Re: Help with a subselect inside a view

Lists: pgsql-general
From: Bill Moseley <moseley(at)hank(dot)org>
To: pgsql-general(at)postgresql(dot)org
Subject: Help with a subselect inside a view
Date: 2005-08-25 06:12:17
Message-ID: 20050825061217.GA5388@hank.org
Views: Raw Message | Whole Thread | Download mbox | Resend email
Lists: pgsql-general

I need a little SQL help:

I'm trying to get a subselect working inside a view.

I have a table "class" that has related tables (a class has a
location, a location has an address with columns city, state, zip).
I want to use a VIEW to display columns related to a given class.

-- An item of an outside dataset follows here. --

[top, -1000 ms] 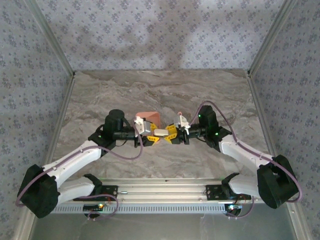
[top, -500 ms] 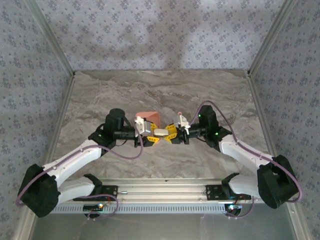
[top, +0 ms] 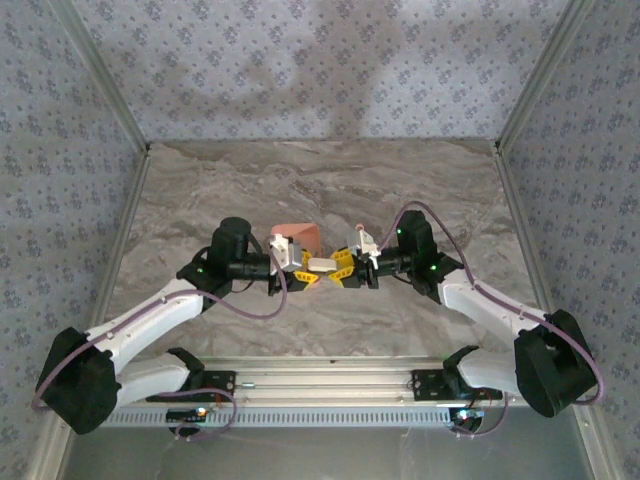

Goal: Load the staples into the stapler

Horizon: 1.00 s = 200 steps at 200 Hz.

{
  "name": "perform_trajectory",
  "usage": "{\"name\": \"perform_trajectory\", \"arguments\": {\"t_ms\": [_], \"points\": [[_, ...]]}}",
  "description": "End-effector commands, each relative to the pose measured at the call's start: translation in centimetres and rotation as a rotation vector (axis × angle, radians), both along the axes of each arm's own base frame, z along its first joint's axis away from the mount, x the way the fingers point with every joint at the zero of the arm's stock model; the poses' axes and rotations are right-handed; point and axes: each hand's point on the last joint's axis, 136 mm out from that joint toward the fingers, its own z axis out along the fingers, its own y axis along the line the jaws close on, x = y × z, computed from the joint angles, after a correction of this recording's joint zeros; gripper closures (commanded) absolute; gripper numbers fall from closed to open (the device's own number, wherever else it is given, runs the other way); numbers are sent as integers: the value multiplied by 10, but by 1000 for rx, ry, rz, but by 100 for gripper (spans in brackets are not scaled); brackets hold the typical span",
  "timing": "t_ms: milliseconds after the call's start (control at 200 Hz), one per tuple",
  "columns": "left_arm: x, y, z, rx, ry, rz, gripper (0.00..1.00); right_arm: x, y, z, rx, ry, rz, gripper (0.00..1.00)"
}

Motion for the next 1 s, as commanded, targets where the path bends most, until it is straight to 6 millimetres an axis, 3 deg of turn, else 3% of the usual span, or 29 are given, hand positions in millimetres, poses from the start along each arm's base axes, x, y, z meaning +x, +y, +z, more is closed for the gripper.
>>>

But a class can also have one or more instructors. So I have a link
table:

Table "public.instructors"
Column | Type | Modifiers
--------+---------+-----------
person | integer | not null
class | integer | not null

Foreign-key constraints:
"$1" FOREIGN KEY (person) REFERENCES person(id)
"$2" FOREIGN KEY ("class") REFERENCES "class"(id)

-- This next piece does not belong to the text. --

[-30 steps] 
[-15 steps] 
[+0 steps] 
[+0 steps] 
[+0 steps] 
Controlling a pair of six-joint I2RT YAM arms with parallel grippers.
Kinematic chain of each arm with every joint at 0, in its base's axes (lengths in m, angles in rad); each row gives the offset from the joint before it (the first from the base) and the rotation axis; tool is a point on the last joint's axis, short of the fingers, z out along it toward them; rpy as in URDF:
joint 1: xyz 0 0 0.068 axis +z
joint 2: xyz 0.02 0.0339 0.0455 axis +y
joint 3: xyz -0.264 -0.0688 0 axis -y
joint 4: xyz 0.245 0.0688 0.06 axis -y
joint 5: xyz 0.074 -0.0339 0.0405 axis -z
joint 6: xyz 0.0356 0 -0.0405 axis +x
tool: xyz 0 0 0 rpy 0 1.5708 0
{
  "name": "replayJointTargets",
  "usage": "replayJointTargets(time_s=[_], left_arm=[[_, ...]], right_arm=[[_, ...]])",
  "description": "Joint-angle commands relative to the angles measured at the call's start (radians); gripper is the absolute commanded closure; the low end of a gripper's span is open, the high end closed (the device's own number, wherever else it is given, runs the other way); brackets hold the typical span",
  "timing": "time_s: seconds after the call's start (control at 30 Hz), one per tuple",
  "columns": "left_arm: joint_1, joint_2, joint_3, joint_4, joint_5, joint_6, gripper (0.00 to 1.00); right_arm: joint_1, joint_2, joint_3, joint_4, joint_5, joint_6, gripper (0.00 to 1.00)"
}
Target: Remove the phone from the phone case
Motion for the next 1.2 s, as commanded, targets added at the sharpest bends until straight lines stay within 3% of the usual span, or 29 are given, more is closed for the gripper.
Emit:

I can do the following, but in the (very rare) case where there may be
two instructors assigned to the class I will get two rows back.

CREATE VIEW class_list
(
id, name, class_time, location, location_name,
address, city, state, zip,
instructor_name
)
AS
SELECT class.id, class.name, class.class_time, class.location,
location.name,
address.id, address.city, address.state, address.zip,
person.last_name

FROM class, location, address,
instructors, person

WHERE class.location = location.id
AND location.address = address.id
AND location.region = region.id
-- Not what I want
AND instructors.person = person.id
AND instructors.class = class.id;

I'm completely happy to just fetch just one of the instructors, and
don't care which one. I just need only one row per class. (I assume
that's my hint right there.)

I can select a single instructor from a given class like:

SELECT person.id
FROM instructors, person
WHERE instructors.class = 555
AND person.id = instructors.person
LIMIT 1;

So I thought I might be able to add that as a subselect to the VIEW,
but I have not been able to make it work. I suspect I'm missing
something obvious.

Thanks,

Oh BTW -- If I do a count(*) and a WHERE that only includes columns in
the "class" table on the VIEW, will Postgresql still do the joins? Or
will it only do the select on the "class" table. I suspect it will
do the joins to make sure the relations can be found.

--
Bill Moseley
moseley(at)hank(dot)org


From: David Fetter <david(at)fetter(dot)org>
To: Bill Moseley <moseley(at)hank(dot)org>
Cc: pgsql-general(at)postgresql(dot)org
Subject: Re: Help with a subselect inside a view
Date: 2005-08-25 08:22:02
Message-ID: 20050825082202.GB21940@fetter.org
Views: Raw Message | Whole Thread | Download mbox | Resend email
Lists: pgsql-general

On Wed, Aug 24, 2005 at 11:12:17PM -0700, Bill Moseley wrote:
> I need a little SQL help:
>
> I'm trying to get a subselect working inside a view.
>
> I have a table "class" that has related tables (a class has a
> location, a location has an address with columns city, state, zip).
> I want to use a VIEW to display columns related to a given class.
>
> But a class can also have one or more instructors. So I have a link
> table:
>
> Table "public.instructors"
> Column | Type | Modifiers
> --------+---------+-----------
> person | integer | not null
> class | integer | not null
>
> Foreign-key constraints:
> "$1" FOREIGN KEY (person) REFERENCES person(id)
> "$2" FOREIGN KEY ("class") REFERENCES "class"(id)
>
> I can do the following, but in the (very rare) case where there may be
> two instructors assigned to the class I will get two rows back.
>
> CREATE VIEW class_list
> (
> id, name, class_time, location, location_name,
> address, city, state, zip,
> instructor_name
> )
> AS
> SELECT class.id, class.name, class.class_time, class.location,
> location.name,
> address.id, address.city, address.state, address.zip,
> person.last_name
>
> FROM class, location, address,
> instructors, person
>
> WHERE class.location = location.id
> AND location.address = address.id
> AND location.region = region.id
> -- Not what I want
> AND instructors.person = person.id
> AND instructors.class = class.id;
>
> I'm completely happy to just fetch just one of the instructors, and
> don't care which one. I just need only one row per class. (I assume
> that's my hint right there.)

This sounds like a case for PostgreSQL's nifty DISTINCT ON functionality.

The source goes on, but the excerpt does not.